JUSTIÇA

PGR rejeita proposta de delação de ex-presidente do BRB

Por Sputnik Brasil Publicado em 25/06/2026 às 21:15
© Foto / Joédson Alves / Agência Brasil

O procurador-geral da República, Paulo Gonet, rejeitou a proposta de acordo de colaboração premiada apresentada pela defesa de Paulo Henrique Costa, ex-presidente do Banco de Brasília (BRB).

Na manifestação, encaminhada nesta quinta-feira (25) ao ministro André Mendonça, do Supremo Tribunal Federal (STF), avaliou-se que a colaboração premiada não trouxe elementos úteis às investigações, fosse para descoberta de provas, fosse para recuperação de valores obtidos.

"Os tópicos eleitos pelo proponente […] já permitem a conclusão sobre a ausência de ineditismo, na sua parte mais expressiva", escreveu o PGR.

Paulo Henrique Costa e o advogado Daniel Monteiro foram presos após a autorização da quarta fase da Operação Compliance Zero. A Polícia Federal (PF) apontou que o ex-presidente do BRB negociou com o ex-banqueiro do Banco Master, Daniel Vorcaro, propina em imóveis em troca de atuar na compra do Master pelo banco de Brasília. Monteiro o ajudaria com os assuntos jurídicos da compra.

O caso faz parte de um rombo que já soma R$ 12,2 bilhões e pode configurar uma das maiores fraudes bancárias da história do Brasil. A Polícia Federal (PF) já prendeu executivos do Master, incluindo o presidente, Daniel Vorcaro.

Costa teria recebido também mais de R$ 74 milhões de Vorcaro e, segundo a PF, e colocado o BRB "a serviço da manutenção da liquidez do Banco Master" e atuado como "verdadeiro mandatário de Daniel Vorcaro no âmbito" do banco público.

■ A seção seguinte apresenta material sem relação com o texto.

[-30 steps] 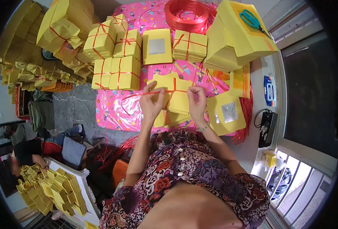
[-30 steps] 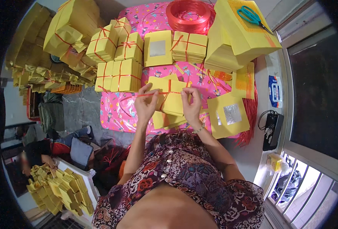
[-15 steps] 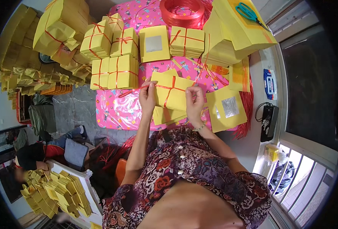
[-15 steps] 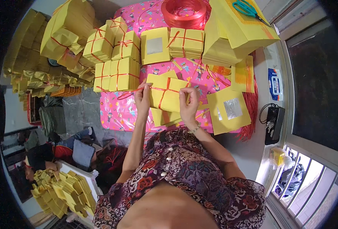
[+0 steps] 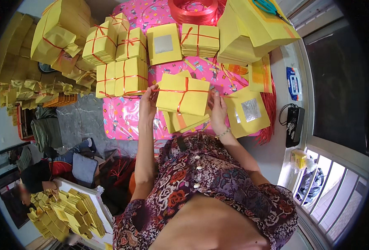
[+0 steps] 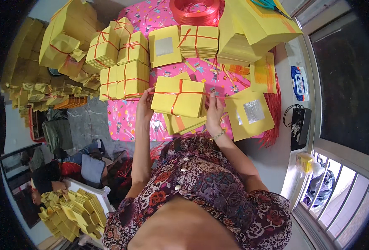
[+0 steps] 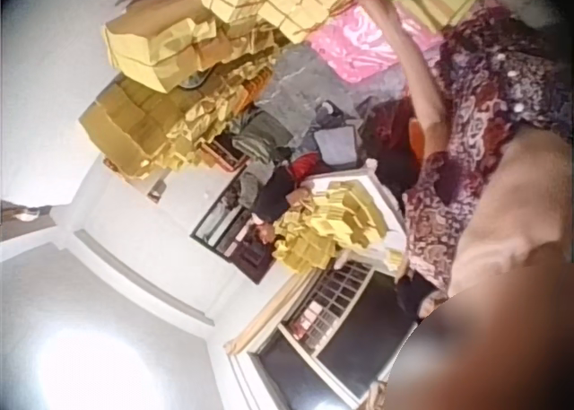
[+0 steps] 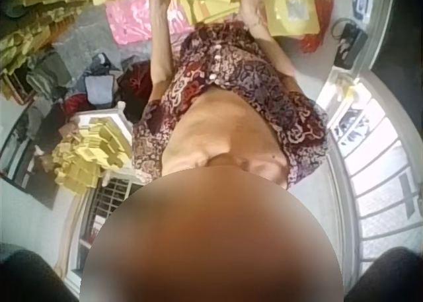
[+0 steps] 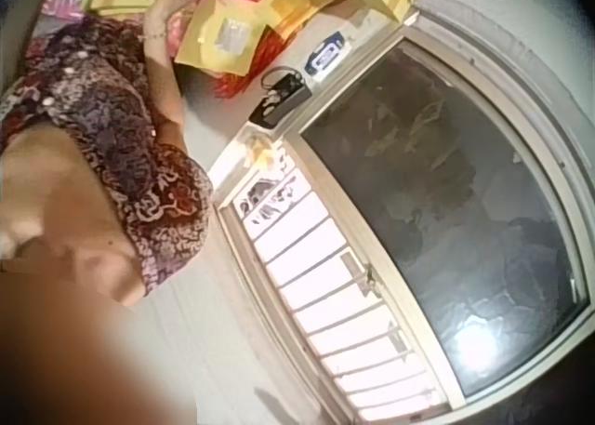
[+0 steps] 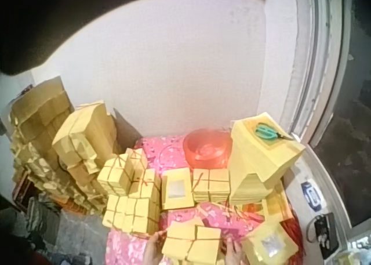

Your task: Bundling and tying stacks of joss paper with red string.

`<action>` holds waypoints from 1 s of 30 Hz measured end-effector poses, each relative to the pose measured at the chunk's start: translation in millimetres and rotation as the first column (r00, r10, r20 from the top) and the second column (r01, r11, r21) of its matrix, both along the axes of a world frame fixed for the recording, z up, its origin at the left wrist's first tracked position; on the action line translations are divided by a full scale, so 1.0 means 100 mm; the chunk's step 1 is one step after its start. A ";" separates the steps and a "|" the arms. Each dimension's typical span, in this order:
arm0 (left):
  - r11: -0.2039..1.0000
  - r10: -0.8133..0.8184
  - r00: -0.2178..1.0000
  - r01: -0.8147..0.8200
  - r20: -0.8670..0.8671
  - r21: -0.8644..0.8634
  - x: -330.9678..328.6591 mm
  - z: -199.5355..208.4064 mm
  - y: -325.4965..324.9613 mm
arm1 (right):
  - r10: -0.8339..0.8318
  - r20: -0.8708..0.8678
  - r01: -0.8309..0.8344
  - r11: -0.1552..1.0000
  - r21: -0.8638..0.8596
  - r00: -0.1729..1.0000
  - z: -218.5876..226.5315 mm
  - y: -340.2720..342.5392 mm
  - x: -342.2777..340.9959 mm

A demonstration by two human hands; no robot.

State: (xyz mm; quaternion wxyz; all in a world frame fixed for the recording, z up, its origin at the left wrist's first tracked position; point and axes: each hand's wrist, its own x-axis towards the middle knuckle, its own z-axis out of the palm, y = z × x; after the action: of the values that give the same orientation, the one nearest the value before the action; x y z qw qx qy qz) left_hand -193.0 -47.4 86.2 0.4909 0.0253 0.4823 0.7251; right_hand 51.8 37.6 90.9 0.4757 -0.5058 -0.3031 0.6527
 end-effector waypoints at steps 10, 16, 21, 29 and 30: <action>0.973 -0.142 0.990 0.141 0.005 -0.182 0.18 -0.18 0.14 | 0.101 0.190 -0.114 0.992 0.057 0.977 -0.34 -0.17 -0.04; 0.960 -0.178 0.982 0.186 0.056 -0.208 0.17 -0.24 0.13 | 0.063 0.262 -0.086 0.993 0.076 0.963 -0.24 -0.26 -0.14; 0.944 -0.265 0.963 0.268 0.039 -0.190 0.14 -0.13 0.16 | 0.319 0.354 -0.397 0.901 0.175 0.879 -0.41 -0.25 0.02; 0.929 -0.338 0.938 0.321 -0.074 -0.182 -0.01 -0.34 0.19 | 0.026 0.169 -0.048 0.991 0.126 0.985 -0.24 -0.37 -0.26; 0.940 -0.321 0.946 0.314 -0.041 -0.131 0.01 -0.37 0.20 | -0.061 0.173 0.033 0.986 0.162 0.983 -0.24 -0.36 -0.27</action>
State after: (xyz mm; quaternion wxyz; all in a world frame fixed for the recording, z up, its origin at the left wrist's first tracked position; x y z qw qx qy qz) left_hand -192.4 -27.8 49.2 0.5870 0.0946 0.5306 0.6041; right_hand 25.2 1.4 67.3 0.5009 -0.5293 -0.3832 0.5675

Segundo Mendonça, a prisão preventiva do ex-presidente do BRB foi para garantir a ordem econômica, a conveniência da instrução criminal e a futura lei penal, citando indícios de continuidade de práticas delitivas.

O Ministério Público Federal (MPF) está apurando uma transação de R$ 303 milhões entre o Banco Master e o Banco de Brasília (BRB), envolvendo uma empresa registrada no nome de uma atendente de lanchonete. Segundo o MPF, há "indícios graves de fraude" e suspeita de que a operação tenha ocorrido sem qualquer auditoria adequada.

Apurações foram iniciadas em 2024, após pedido do MPF para investigar a possível fabricação de carteiras de crédito insubsistentes por instituições financeiras. Os referidos títulos teriam sido vendidos a outro banco e, "após fiscalização do Banco Central, substituídos por outros ativos sem avaliação técnica adequada", disse a PF.